I hate feeling hungry. And its not just hunger anymore, I'm starving all the fucking time. HELP. I had two auditions lined up for this week and didn't go on either of them because I HATE MYSELF THAT MUCH. I sound like a big brat right now but its just how I feel. For those of you who have been "inside" I'm sure none of this is new to you, but they turned my metabolism back on. There's no way to get out without eating, so I ate and planned to just take it all off again the minute i got out, easy (of course I was irate and it wasn't this simple, but in the months there I managed to convince myself the only thing I had lost was the thinness...b/c thinking about the show hurts too much) but it is just not as easy as it used to be. We had three meals a day plus snacks and ensure if your weight is down...no exorcise, monitored bathroom time....basically all my fucking food was digested and my body started working again, against me!!!!!!! I'm now in this insane head space where I have convinced myself that I am a mutant and not human because humans can eat three meals a day and not gain weight or at least remain the same weight, not me. I am eating next to nothing and STILL GAINING! I AM AN ALIEN!
Either that, or a the more logical option that I have metabolic disorder :( But I hate doctors and what would I tell one anyway..."I'm not eating anything and I'm gaining weight, how is this possible"- I can already hear how it would go "well, you should eat"- which is a stupid answer, "eating makes me fat"- they will rationalize as so many have before -"not eating makes you fat, you need your metabolism to charge up"- "well" i'll say" what the fuck do i do while it charges". They will shrug at you, not sure how to answer other then, "EAT" and then they will go home happy that they don't care about petty things like weight loss. I HATE DOCTORS AND RIGHT NOW I KINDA HATE EVERYONE!!!!

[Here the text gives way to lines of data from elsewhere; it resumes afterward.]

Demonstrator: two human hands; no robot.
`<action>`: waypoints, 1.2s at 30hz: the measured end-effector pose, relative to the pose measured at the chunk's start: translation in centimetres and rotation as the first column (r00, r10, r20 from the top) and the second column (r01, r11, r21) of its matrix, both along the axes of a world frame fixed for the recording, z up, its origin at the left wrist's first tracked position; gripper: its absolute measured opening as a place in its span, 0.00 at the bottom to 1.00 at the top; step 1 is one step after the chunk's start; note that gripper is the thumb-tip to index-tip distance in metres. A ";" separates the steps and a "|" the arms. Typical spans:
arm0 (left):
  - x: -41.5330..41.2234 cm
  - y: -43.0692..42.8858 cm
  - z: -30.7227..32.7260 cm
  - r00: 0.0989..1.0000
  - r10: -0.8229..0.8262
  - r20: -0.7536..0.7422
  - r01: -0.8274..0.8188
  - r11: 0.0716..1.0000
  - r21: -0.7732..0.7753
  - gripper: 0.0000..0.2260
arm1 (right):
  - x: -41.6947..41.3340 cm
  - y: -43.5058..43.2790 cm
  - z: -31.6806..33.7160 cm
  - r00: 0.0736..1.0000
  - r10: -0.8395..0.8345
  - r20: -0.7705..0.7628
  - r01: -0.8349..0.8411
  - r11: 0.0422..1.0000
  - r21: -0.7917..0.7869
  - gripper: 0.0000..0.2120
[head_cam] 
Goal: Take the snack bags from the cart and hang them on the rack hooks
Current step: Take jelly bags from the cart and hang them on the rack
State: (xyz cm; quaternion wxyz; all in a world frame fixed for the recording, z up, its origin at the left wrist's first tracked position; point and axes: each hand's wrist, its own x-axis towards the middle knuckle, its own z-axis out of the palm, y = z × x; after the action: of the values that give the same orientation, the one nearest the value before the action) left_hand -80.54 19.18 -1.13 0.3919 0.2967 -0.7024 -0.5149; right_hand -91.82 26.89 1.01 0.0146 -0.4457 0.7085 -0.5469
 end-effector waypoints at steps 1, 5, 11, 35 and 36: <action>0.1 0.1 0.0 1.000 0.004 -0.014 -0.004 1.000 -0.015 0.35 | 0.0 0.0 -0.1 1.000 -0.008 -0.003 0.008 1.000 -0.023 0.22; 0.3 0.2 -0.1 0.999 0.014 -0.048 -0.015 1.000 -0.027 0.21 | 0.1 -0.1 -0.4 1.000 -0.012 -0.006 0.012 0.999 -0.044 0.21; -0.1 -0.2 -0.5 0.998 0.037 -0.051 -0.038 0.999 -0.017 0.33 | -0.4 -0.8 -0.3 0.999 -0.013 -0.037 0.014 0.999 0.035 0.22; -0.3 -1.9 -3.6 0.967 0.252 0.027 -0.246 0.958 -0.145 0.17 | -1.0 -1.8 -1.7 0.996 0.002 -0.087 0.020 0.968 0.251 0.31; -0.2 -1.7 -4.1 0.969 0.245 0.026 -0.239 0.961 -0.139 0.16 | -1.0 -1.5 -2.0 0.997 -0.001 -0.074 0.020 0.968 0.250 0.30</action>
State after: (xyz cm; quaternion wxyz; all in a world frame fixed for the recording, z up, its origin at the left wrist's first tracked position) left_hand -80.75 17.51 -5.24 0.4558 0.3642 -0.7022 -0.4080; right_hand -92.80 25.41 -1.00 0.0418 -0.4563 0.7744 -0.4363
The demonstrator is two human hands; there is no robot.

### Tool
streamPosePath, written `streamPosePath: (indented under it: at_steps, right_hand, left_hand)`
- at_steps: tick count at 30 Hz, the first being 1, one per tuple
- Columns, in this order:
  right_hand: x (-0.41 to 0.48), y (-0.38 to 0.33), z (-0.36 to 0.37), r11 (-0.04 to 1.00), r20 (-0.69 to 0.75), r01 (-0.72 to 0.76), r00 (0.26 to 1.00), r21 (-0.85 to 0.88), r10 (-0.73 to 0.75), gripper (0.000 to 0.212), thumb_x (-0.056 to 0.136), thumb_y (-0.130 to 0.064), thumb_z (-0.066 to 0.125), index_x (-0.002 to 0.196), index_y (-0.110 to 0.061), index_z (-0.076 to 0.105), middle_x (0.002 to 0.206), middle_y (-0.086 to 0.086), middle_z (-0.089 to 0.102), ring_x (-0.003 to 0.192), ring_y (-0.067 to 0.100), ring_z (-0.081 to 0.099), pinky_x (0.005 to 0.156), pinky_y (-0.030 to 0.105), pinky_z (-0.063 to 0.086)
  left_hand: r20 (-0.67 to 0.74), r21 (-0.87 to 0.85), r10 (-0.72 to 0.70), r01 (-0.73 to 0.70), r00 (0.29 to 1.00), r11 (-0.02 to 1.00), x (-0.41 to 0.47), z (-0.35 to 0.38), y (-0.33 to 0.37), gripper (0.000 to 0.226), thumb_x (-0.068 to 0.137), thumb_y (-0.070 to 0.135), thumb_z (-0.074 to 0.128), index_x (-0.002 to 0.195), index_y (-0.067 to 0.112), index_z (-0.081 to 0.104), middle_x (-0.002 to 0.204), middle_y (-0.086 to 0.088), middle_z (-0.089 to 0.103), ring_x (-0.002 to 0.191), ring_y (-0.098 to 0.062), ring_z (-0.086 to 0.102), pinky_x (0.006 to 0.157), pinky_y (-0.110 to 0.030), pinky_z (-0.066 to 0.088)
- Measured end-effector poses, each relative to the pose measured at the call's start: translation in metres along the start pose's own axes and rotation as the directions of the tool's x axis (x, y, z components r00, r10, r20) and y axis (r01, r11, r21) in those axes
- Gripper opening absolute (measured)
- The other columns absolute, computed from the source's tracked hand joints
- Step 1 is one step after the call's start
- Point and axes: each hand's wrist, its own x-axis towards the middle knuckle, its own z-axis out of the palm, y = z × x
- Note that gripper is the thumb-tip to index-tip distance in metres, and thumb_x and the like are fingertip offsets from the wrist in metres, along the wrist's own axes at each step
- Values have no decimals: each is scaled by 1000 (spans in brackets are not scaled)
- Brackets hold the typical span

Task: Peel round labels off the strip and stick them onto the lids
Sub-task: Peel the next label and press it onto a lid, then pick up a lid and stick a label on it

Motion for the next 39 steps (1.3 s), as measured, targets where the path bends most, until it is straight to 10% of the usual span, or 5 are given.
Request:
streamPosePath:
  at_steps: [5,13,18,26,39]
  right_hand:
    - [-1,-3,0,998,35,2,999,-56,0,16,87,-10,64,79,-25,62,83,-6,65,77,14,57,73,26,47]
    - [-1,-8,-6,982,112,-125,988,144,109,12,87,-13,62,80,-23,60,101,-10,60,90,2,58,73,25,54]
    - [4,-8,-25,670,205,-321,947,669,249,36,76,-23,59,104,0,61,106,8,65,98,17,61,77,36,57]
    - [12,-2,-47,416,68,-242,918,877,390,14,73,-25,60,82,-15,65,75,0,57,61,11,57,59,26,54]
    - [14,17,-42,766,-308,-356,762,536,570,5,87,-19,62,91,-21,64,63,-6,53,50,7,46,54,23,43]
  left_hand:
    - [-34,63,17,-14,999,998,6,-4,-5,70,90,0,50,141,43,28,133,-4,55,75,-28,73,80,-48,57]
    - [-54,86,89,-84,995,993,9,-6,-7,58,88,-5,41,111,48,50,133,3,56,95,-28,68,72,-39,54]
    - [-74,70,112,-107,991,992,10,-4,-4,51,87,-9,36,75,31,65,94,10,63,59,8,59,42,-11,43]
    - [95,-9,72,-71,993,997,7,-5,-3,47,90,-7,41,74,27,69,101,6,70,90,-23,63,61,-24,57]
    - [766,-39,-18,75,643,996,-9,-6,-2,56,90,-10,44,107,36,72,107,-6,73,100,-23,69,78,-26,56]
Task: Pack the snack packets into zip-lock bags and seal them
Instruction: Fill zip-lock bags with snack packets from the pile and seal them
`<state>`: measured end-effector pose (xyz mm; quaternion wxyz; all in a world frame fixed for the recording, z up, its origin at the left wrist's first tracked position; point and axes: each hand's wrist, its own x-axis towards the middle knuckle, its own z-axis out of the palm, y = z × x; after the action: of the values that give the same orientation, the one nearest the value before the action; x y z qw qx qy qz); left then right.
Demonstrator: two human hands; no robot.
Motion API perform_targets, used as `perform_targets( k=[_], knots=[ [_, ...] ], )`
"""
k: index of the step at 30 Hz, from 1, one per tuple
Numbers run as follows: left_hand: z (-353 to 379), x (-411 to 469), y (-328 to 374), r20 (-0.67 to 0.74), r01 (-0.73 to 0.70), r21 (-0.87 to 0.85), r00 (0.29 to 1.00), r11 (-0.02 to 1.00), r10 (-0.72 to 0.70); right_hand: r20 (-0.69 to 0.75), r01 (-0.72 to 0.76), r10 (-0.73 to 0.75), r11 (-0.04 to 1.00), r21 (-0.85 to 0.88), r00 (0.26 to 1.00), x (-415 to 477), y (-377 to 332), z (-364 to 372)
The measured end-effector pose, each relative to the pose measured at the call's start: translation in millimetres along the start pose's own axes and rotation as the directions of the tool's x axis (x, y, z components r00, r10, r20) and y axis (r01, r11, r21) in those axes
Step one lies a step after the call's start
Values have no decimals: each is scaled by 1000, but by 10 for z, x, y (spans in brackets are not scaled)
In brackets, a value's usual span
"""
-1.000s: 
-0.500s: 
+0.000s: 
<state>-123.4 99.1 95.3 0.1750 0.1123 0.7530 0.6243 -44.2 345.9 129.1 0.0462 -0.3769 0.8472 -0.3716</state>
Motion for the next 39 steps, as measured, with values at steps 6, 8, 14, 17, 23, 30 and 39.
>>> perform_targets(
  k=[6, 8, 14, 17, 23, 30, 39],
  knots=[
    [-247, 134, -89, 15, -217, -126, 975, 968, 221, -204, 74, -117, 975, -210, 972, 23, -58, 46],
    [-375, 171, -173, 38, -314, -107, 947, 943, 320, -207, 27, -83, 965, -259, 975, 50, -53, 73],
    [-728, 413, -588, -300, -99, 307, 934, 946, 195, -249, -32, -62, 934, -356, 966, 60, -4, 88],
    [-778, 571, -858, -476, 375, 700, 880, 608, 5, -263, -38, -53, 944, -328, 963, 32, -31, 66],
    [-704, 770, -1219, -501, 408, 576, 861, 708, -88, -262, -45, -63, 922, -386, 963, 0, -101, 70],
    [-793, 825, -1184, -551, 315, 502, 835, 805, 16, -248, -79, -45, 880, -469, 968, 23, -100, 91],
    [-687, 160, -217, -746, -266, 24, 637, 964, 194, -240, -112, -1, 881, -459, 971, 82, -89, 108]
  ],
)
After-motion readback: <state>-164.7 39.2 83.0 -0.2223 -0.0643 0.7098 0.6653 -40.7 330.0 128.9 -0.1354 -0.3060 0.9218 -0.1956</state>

My therapist is the biggest tool I've ever met. He looks like Clay Aikens and he talks with a lisp and he has a uni-brow, how the fuck am I supposed to take that seriously. And all he wants to talk about is my mother. I don't get it. I feel like I have torn the woman apart in so many therapist offices in my life time, why the fuck can't they and we just move on? I'm sick to death of addressing my mother issues....
ok, here it goes, weight: 122. I WANT TO DIE. Thank you all sooooooo freaking much for the comments. I had a day or two where I thought of quiting the blog because I'm so down, but reading your responses really picked me up. At least someone out there listens to me.